Joly et Wilson-Raybould restent vagues

Rien ne garantit toutefois que le gouvernement ira de l’avant.

« C’est un engagement de notre gouvernement de nommer des juges bilingues et c’est ce que nous faisons, même si nous savons qu’il y a encore des choses à faire pour favoriser l’accès à la justice dans les deux langues officielles », a martelé la ministre de la Justice, Jody Wilson-Raybould, esquivant la question.

La ministre du Patrimoine canadien, Mélanie Joly, a pour sa part indiqué suivre de près le travail du Sénat sur la révision de la LLO.

« Je pense que notre travail comme parlementaire est de sensibiliser le gouvernement », a répliqué M. Paradis. « Chaque parti va aussi être sensibilisé par les membres de notre comité. »

Le NPD veut un échéancier

Même s’il appuie la majorité des recommandations du rapport, M. Choquette a décidé d’y ajouter quatre recommandations.

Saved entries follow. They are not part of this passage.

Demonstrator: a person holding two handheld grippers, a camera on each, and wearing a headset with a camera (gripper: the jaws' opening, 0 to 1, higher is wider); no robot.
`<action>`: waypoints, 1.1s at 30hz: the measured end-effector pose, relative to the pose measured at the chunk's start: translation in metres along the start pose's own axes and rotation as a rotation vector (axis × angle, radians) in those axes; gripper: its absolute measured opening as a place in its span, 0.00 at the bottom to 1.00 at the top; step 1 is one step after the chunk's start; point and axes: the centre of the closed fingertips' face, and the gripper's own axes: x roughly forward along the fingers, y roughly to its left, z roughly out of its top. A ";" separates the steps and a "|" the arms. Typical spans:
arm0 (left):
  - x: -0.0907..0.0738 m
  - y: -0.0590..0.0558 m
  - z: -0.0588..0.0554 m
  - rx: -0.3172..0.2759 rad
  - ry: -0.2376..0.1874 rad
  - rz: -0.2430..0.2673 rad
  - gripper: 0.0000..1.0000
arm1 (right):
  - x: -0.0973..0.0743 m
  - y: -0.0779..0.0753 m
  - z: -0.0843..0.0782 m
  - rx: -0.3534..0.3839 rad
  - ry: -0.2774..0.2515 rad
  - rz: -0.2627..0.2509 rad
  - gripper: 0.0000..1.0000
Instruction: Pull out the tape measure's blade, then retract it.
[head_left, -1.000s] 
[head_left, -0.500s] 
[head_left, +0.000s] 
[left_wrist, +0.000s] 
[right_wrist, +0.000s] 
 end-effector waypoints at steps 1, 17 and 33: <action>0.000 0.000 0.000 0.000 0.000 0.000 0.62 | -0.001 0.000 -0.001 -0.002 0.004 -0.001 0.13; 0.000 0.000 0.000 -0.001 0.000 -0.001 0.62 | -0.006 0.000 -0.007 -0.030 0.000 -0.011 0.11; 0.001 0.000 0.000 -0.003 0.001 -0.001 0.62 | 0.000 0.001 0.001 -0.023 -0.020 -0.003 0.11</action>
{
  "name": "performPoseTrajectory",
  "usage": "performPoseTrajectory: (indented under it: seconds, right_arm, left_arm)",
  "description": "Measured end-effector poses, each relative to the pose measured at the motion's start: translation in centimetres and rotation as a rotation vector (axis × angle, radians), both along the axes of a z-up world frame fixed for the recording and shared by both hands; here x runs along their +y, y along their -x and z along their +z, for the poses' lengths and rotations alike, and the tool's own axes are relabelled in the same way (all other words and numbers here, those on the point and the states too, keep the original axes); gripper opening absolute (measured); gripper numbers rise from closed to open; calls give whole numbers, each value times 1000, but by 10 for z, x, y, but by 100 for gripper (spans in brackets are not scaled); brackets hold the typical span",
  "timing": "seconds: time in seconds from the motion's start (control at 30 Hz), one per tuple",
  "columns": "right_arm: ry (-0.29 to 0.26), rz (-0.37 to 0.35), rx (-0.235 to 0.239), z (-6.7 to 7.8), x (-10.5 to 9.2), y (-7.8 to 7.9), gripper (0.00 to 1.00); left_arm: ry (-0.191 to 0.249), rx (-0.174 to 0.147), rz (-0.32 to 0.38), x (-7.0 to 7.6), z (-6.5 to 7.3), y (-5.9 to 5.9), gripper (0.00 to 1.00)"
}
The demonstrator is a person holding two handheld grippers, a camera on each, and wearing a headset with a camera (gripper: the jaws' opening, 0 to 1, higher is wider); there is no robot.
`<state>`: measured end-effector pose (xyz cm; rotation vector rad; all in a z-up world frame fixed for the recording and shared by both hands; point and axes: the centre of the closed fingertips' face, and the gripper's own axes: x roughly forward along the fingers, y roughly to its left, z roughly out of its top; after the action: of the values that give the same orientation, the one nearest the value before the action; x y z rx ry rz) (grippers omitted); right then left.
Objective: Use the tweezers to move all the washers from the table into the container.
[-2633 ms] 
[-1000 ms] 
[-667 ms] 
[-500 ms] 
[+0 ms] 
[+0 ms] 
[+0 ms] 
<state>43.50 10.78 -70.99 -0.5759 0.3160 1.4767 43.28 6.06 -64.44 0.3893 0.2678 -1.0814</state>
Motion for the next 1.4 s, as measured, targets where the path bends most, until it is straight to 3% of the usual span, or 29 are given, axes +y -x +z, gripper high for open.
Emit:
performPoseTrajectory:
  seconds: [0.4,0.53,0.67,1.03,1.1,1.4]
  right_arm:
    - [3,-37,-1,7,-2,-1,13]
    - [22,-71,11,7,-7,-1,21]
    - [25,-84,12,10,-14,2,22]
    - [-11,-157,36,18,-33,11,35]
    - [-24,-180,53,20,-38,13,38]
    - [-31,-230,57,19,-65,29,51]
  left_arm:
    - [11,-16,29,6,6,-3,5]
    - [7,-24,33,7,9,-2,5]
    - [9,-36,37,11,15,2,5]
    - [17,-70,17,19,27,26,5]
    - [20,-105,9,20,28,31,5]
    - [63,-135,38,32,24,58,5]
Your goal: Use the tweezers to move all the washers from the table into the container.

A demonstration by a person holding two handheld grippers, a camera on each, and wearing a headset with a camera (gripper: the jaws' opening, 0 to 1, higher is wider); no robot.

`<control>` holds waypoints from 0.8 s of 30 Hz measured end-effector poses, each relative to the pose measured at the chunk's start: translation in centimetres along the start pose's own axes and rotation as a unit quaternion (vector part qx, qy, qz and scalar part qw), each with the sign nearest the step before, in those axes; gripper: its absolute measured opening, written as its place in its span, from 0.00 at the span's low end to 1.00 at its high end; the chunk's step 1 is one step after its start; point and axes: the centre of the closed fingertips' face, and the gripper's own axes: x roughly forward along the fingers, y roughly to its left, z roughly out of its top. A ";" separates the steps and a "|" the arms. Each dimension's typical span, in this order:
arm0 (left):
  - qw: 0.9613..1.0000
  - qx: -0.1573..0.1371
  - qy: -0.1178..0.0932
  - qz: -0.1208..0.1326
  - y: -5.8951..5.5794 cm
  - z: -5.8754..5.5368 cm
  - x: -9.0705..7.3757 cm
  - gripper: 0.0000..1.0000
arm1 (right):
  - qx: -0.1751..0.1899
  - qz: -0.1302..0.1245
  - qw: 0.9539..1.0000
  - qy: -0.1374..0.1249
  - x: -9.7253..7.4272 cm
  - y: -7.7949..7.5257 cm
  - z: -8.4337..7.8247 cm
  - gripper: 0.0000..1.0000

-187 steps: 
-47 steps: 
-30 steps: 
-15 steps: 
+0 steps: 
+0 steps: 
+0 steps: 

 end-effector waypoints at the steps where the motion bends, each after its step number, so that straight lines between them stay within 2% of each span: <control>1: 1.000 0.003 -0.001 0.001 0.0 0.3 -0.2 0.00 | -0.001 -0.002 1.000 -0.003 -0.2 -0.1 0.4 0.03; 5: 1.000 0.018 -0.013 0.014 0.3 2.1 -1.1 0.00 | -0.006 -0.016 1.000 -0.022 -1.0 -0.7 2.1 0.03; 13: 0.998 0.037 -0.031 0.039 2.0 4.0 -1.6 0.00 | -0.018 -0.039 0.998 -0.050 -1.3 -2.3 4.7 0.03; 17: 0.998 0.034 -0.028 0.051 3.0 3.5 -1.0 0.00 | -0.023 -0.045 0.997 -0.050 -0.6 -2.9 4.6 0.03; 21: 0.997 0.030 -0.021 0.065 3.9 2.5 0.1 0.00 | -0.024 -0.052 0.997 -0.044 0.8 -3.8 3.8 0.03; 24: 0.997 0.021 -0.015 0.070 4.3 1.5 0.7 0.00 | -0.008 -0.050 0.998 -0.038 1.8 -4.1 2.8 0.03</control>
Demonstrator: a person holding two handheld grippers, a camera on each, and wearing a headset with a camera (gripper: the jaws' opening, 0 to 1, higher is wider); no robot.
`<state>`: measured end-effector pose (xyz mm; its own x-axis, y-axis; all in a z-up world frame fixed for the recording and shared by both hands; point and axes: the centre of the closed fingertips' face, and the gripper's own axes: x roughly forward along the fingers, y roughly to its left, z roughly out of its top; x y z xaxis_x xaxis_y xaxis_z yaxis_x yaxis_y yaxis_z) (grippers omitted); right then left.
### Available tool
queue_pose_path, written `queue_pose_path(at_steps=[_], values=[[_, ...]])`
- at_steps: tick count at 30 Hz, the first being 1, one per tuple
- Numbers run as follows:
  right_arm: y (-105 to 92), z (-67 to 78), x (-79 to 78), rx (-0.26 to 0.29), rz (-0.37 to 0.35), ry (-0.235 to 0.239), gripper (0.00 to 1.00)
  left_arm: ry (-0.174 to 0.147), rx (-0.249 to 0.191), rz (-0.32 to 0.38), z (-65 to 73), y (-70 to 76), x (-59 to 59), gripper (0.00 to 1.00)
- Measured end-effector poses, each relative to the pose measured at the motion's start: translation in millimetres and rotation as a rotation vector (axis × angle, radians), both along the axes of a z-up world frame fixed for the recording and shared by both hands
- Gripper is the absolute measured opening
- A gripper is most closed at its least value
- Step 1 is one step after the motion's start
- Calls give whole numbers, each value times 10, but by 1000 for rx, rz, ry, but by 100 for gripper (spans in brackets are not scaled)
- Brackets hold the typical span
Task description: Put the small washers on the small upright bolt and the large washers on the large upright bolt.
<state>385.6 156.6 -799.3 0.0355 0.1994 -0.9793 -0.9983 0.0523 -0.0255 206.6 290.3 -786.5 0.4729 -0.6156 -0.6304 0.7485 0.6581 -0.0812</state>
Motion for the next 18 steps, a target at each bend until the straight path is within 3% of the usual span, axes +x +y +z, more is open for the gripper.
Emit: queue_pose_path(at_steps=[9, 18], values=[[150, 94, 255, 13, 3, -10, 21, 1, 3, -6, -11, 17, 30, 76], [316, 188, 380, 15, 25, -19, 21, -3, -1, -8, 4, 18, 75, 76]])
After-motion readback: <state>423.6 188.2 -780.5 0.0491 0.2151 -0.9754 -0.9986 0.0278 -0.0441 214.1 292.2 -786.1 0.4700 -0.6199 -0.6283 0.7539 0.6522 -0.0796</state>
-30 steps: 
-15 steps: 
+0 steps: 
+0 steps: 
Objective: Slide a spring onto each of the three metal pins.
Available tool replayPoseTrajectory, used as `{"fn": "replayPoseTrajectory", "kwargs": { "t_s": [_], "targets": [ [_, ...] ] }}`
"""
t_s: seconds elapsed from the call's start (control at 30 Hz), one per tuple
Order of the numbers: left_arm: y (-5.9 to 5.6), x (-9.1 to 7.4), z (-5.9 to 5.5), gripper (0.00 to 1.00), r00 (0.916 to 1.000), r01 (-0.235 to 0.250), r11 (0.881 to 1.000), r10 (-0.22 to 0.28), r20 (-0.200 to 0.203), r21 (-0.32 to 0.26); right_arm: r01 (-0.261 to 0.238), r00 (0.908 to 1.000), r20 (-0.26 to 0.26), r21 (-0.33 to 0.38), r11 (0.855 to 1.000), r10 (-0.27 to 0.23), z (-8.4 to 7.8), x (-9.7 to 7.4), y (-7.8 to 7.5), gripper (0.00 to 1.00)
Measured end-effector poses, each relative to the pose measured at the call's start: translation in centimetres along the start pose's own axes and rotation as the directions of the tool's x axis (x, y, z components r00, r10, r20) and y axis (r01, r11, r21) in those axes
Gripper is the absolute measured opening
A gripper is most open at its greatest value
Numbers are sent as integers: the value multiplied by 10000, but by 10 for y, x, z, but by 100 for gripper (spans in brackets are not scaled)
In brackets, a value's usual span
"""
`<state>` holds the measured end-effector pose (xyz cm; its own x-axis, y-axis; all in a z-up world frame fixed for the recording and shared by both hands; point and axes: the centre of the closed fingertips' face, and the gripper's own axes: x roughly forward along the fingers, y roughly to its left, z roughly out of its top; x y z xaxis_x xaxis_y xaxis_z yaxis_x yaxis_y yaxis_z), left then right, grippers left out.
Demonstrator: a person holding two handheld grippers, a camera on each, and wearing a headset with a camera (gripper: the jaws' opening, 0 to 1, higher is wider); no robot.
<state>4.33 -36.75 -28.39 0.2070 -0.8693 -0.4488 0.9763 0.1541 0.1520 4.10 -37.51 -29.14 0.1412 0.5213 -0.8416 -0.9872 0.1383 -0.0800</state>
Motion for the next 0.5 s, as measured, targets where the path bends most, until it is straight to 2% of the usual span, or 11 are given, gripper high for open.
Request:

« On est arrivé à un consensus sur la nécessité d’une loi, par contre, on n’est pas d’accord sur le fait qu’il faut aller plus vite. Ça fait 15 ans que le NPD a présenté des projets de loi sur cette question. Présenter un projet de loi qui pourrait mourir au feuilleton, ce serait inacceptable. Je veux que ce soit fait dans les 120 jours après le dépôt du rapport. »

Le député de Drummond réclame également que les tribunaux recourent uniquement aux services du Bureau de la traduction pour la traduction de leurs jugements et presse le gouvernement et le ministère de la Justice d’élaborer une solution afin de combler le manque à gagner de plus de 40 millions de dollars qui auraient dû être investis pour l’accès à la justice dans les deux langues officielles.